Return every line below exactly as written.

══ Information shown ══

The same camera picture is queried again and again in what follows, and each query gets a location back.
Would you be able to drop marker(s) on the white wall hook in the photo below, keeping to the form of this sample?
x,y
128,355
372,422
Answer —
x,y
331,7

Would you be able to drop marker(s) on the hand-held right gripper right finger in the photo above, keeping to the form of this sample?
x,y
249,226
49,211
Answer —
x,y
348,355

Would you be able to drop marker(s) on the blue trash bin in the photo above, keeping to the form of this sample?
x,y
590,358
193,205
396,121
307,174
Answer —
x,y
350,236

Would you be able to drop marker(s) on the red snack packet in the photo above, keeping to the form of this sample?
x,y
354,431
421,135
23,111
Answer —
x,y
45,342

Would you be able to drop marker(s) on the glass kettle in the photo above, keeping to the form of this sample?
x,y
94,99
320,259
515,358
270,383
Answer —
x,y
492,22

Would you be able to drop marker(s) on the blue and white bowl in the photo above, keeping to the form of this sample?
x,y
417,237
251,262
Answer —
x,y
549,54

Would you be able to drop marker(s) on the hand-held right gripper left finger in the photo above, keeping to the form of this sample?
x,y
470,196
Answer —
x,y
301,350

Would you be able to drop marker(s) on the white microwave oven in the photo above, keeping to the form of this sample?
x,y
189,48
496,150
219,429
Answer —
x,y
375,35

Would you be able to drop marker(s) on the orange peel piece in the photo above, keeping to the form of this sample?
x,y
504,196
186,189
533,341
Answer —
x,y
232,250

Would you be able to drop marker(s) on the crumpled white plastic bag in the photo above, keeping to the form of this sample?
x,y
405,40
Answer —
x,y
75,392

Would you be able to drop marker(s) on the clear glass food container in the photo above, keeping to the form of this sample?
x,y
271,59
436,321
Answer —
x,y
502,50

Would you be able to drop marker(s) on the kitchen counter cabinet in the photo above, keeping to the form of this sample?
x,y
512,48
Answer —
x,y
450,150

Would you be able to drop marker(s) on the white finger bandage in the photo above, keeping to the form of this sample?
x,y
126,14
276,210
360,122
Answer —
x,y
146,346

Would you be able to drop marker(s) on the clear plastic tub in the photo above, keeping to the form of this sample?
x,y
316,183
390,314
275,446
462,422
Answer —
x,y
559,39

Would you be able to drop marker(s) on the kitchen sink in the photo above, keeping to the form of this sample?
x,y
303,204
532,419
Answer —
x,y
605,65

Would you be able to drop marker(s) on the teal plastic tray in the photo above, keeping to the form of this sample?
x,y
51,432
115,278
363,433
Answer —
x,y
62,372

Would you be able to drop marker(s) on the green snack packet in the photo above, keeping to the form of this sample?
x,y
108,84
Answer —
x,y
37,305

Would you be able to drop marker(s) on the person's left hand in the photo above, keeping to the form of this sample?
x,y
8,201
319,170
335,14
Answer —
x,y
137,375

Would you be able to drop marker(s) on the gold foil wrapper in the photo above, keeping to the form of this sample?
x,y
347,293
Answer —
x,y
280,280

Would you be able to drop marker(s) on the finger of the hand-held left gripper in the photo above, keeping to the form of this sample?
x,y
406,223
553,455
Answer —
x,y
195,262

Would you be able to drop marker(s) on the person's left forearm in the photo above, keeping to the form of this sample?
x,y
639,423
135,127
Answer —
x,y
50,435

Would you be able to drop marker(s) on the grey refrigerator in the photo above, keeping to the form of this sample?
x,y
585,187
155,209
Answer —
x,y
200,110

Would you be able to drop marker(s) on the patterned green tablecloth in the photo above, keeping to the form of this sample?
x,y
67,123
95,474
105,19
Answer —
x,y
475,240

═══

- Response area:
The same camera picture is queried again and again in what follows, and each query gets a location back.
Would you be able to drop marker(s) on the white wall hook in the photo below, keeping to the form of this sample?
x,y
128,355
372,422
Answer —
x,y
331,7

Would you be able to drop marker(s) on the hand-held right gripper right finger in the photo above, keeping to the form of this sample?
x,y
249,226
49,211
Answer —
x,y
348,355

Would you be able to drop marker(s) on the blue trash bin in the photo above, keeping to the form of this sample?
x,y
590,358
193,205
396,121
307,174
Answer —
x,y
350,236

Would you be able to drop marker(s) on the red snack packet in the photo above, keeping to the form of this sample?
x,y
354,431
421,135
23,111
Answer —
x,y
45,342

Would you be able to drop marker(s) on the glass kettle in the photo above, keeping to the form of this sample?
x,y
94,99
320,259
515,358
270,383
Answer —
x,y
492,22

Would you be able to drop marker(s) on the blue and white bowl in the photo above, keeping to the form of this sample?
x,y
417,237
251,262
Answer —
x,y
549,54

Would you be able to drop marker(s) on the hand-held right gripper left finger in the photo above, keeping to the form of this sample?
x,y
470,196
Answer —
x,y
301,350

Would you be able to drop marker(s) on the white microwave oven in the photo above, keeping to the form of this sample?
x,y
189,48
496,150
219,429
Answer —
x,y
375,35

Would you be able to drop marker(s) on the orange peel piece in the photo above, keeping to the form of this sample?
x,y
504,196
186,189
533,341
Answer —
x,y
232,250

Would you be able to drop marker(s) on the crumpled white plastic bag in the photo above, keeping to the form of this sample?
x,y
405,40
Answer —
x,y
75,392

Would you be able to drop marker(s) on the clear glass food container in the photo above, keeping to the form of this sample?
x,y
271,59
436,321
Answer —
x,y
502,50

Would you be able to drop marker(s) on the kitchen counter cabinet in the photo above, keeping to the form of this sample?
x,y
512,48
Answer —
x,y
450,150

Would you be able to drop marker(s) on the white finger bandage in the photo above, keeping to the form of this sample?
x,y
126,14
276,210
360,122
Answer —
x,y
146,346

Would you be able to drop marker(s) on the clear plastic tub in the photo above, keeping to the form of this sample?
x,y
316,183
390,314
275,446
462,422
Answer —
x,y
559,39

Would you be able to drop marker(s) on the kitchen sink in the photo above, keeping to the form of this sample?
x,y
303,204
532,419
Answer —
x,y
605,65

Would you be able to drop marker(s) on the teal plastic tray in the photo above, keeping to the form of this sample?
x,y
51,432
115,278
363,433
Answer —
x,y
62,372

Would you be able to drop marker(s) on the green snack packet in the photo above, keeping to the form of this sample?
x,y
108,84
Answer —
x,y
37,305

Would you be able to drop marker(s) on the person's left hand in the photo above, keeping to the form of this sample?
x,y
8,201
319,170
335,14
Answer —
x,y
137,375

Would you be able to drop marker(s) on the gold foil wrapper in the photo above, keeping to the form of this sample?
x,y
347,293
Answer —
x,y
280,280

Would you be able to drop marker(s) on the finger of the hand-held left gripper in the photo above, keeping to the form of this sample?
x,y
406,223
553,455
Answer —
x,y
195,262

Would you be able to drop marker(s) on the person's left forearm in the photo above, keeping to the form of this sample?
x,y
639,423
135,127
Answer —
x,y
50,435

Would you be able to drop marker(s) on the grey refrigerator in the photo above, keeping to the form of this sample?
x,y
585,187
155,209
Answer —
x,y
200,110

Would you be able to drop marker(s) on the patterned green tablecloth in the photo above, keeping to the form of this sample?
x,y
67,123
95,474
105,19
Answer —
x,y
475,240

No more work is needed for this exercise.